▶ _Problem description_
In full and word for word, give the records again.

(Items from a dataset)
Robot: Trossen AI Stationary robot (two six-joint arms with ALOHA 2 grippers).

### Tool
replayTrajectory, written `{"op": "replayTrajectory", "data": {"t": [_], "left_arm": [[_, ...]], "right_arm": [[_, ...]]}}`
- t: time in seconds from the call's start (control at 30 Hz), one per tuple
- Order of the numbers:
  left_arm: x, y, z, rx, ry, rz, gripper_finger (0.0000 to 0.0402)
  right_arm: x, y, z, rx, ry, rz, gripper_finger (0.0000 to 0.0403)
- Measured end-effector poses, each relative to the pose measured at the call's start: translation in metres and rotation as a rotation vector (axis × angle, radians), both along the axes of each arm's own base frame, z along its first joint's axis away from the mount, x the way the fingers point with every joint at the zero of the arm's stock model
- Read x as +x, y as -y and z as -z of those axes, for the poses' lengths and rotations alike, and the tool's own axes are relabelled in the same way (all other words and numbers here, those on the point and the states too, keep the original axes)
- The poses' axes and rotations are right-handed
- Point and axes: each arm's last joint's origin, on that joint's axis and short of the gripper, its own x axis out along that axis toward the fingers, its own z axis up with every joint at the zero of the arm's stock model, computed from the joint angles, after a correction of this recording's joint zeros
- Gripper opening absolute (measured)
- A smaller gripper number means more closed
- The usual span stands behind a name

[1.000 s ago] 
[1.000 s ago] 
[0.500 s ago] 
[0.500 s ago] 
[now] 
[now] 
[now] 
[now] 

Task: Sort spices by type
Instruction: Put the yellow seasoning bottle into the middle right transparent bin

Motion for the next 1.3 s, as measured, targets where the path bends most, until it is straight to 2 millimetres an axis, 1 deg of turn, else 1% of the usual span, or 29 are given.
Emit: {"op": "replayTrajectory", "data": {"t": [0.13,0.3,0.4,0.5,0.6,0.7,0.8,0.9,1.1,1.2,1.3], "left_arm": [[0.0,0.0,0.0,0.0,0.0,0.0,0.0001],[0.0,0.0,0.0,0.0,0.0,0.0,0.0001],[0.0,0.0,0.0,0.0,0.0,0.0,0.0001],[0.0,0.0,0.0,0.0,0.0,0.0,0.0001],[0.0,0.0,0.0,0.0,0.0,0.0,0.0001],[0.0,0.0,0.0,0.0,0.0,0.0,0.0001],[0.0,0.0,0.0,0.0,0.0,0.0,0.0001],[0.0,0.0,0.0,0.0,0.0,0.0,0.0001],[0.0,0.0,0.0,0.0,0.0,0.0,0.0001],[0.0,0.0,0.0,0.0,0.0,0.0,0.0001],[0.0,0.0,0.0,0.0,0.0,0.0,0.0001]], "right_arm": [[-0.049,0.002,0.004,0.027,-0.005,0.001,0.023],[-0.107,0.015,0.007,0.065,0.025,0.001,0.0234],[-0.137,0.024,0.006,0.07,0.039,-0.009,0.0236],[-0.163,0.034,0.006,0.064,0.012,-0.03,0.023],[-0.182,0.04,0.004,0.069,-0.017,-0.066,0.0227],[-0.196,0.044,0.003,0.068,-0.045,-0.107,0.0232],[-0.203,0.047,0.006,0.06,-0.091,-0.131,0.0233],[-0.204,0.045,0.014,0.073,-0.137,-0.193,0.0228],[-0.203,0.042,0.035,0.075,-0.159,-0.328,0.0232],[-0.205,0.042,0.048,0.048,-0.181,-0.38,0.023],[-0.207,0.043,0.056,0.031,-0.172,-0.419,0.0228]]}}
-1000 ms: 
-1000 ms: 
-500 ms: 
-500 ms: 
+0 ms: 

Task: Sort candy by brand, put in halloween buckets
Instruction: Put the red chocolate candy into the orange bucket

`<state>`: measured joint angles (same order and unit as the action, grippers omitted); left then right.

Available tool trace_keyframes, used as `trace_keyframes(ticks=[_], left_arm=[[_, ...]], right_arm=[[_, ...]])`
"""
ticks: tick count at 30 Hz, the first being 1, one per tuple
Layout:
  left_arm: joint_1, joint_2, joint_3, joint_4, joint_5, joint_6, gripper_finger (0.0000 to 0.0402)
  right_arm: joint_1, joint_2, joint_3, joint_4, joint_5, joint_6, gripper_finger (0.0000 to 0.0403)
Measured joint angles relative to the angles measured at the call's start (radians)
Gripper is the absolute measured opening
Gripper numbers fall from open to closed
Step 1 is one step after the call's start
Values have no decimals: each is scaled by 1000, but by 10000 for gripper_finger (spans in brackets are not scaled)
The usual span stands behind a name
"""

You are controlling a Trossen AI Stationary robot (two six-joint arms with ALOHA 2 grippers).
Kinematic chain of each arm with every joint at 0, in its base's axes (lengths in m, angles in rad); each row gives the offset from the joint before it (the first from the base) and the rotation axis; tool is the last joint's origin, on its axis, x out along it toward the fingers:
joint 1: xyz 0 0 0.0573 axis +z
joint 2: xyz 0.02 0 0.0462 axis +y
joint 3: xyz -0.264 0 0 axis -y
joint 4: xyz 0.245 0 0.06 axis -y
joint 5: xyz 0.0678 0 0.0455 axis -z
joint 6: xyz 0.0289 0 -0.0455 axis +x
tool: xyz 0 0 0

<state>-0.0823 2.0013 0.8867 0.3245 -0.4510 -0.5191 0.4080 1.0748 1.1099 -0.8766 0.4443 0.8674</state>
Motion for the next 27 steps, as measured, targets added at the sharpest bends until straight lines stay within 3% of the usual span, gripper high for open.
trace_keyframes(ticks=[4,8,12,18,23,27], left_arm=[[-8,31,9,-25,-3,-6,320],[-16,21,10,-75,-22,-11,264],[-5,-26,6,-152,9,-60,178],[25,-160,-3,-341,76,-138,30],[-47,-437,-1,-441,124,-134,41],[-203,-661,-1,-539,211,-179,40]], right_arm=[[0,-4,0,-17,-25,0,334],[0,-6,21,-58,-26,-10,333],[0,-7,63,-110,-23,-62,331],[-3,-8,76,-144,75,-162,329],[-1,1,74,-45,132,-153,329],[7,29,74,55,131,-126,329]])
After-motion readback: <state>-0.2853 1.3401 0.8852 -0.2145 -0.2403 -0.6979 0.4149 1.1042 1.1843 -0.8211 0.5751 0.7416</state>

▶ _Answer for the task_
Robot: Trossen AI Stationary robot (two six-joint arms with ALOHA 2 grippers).

### Tool
replayTrajectory, written `{"op": "replayTrajectory", "data": {"t": [_], "left_arm": [[_, ...]], "right_arm": [[_, ...]]}}`
- t: time in seconds from the call's start (control at 30 Hz), one per tuple
- Order of the numbers:
  left_arm: x, y, z, rx, ry, rz, gripper_finger (0.0000 to 0.0402)
  right_arm: x, y, z, rx, ry, rz, gripper_finger (0.0000 to 0.0403)
- Measured end-effector poses, each relative to the pose measured at the call's start: translation in metres and rotation as a rotation vector (axis × angle, radians), both along the axes of each arm's own base frame, z along its first joint's axis away from the mount, x the way the fingers point with every joint at the zero of the arm's stock model
- Read x as +x, y as -y and z as -z of those axes, for the poses' lengths and rotations alike, and the tool's own axes are relabelled in the same way (all other words and numbers here, those on the point and the states too, keep the original axes)
- The poses' axes and rotations are right-handed
- Point and axes: each arm's last joint's origin, on that joint's axis and short of the gripper, its own x axis out along that axis toward the fingers, its own z axis up with every joint at the zero of the arm's stock model, computed from the joint angles, after a correction of this recording's joint zeros
- Gripper opening absolute (measured)
- A smaller gripper number means more closed
- The usual span stands behind a name

[1.000 s ago] 
[1.000 s ago] 
[0.500 s ago] 
[0.500 s ago] 
[now] 
[now] 
[now] 
[now] 

Task: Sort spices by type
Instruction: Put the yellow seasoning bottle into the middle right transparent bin

Motion for the next 1.3 s, as measured, targets where the path bends most, until it is straight to 2 millimetres an axis, 1 deg of turn, else 1% of the usual span, or 29 are given.
Emit: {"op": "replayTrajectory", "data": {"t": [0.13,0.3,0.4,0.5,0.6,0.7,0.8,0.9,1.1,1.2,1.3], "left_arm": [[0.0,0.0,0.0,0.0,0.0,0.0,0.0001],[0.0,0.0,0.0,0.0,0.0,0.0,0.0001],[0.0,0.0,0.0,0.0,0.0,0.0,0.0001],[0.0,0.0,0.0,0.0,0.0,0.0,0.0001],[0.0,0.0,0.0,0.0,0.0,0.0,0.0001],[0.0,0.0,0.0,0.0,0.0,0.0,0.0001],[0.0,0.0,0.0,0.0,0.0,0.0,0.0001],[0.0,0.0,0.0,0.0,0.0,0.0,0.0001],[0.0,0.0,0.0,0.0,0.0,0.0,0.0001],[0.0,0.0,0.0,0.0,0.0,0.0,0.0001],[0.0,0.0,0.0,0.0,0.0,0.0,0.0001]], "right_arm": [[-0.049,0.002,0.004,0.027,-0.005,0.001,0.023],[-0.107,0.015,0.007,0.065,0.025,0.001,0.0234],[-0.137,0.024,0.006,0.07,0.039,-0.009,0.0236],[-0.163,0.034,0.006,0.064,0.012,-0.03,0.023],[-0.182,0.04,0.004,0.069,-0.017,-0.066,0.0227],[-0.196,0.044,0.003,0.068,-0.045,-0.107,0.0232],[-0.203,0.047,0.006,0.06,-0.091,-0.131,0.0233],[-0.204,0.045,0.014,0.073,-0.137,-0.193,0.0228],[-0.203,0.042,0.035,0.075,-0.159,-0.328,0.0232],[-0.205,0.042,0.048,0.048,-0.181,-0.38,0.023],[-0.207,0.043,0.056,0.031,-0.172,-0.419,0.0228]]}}
-1000 ms: 
-1000 ms: 
-500 ms: 
-500 ms: 
+0 ms: 

Task: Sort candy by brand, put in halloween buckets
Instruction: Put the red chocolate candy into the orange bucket

`<state>`: measured joint angles (same order and unit as the action, grippers omitted); left then right.

Available tool trace_keyframes, used as `trace_keyframes(ticks=[_], left_arm=[[_, ...]], right_arm=[[_, ...]])`
"""
ticks: tick count at 30 Hz, the first being 1, one per tuple
Layout:
  left_arm: joint_1, joint_2, joint_3, joint_4, joint_5, joint_6, gripper_finger (0.0000 to 0.0402)
  right_arm: joint_1, joint_2, joint_3, joint_4, joint_5, joint_6, gripper_finger (0.0000 to 0.0403)
Measured joint angles relative to the angles measured at the call's start (radians)
Gripper is the absolute measured opening
Gripper numbers fall from open to closed
Step 1 is one step after the call's start
Values have no decimals: each is scaled by 1000, but by 10000 for gripper_finger (spans in brackets are not scaled)
The usual span stands behind a name
"""

You are controlling a Trossen AI Stationary robot (two six-joint arms with ALOHA 2 grippers).
Kinematic chain of each arm with every joint at 0, in its base's axes (lengths in m, angles in rad); each row gives the offset from the joint before it (the first from the base) and the rotation axis; tool is the last joint's origin, on its axis, x out along it toward the fingers:
joint 1: xyz 0 0 0.0573 axis +z
joint 2: xyz 0.02 0 0.0462 axis +y
joint 3: xyz -0.264 0 0 axis -y
joint 4: xyz 0.245 0 0.06 axis -y
joint 5: xyz 0.0678 0 0.0455 axis -z
joint 6: xyz 0.0289 0 -0.0455 axis +x
tool: xyz 0 0 0

<state>-0.0823 2.0013 0.8867 0.3245 -0.4510 -0.5191 0.4080 1.0748 1.1099 -0.8766 0.4443 0.8674</state>
Motion for the next 27 steps, as measured, targets added at the sharpest bends until straight lines stay within 3% of the usual span, gripper high for open.
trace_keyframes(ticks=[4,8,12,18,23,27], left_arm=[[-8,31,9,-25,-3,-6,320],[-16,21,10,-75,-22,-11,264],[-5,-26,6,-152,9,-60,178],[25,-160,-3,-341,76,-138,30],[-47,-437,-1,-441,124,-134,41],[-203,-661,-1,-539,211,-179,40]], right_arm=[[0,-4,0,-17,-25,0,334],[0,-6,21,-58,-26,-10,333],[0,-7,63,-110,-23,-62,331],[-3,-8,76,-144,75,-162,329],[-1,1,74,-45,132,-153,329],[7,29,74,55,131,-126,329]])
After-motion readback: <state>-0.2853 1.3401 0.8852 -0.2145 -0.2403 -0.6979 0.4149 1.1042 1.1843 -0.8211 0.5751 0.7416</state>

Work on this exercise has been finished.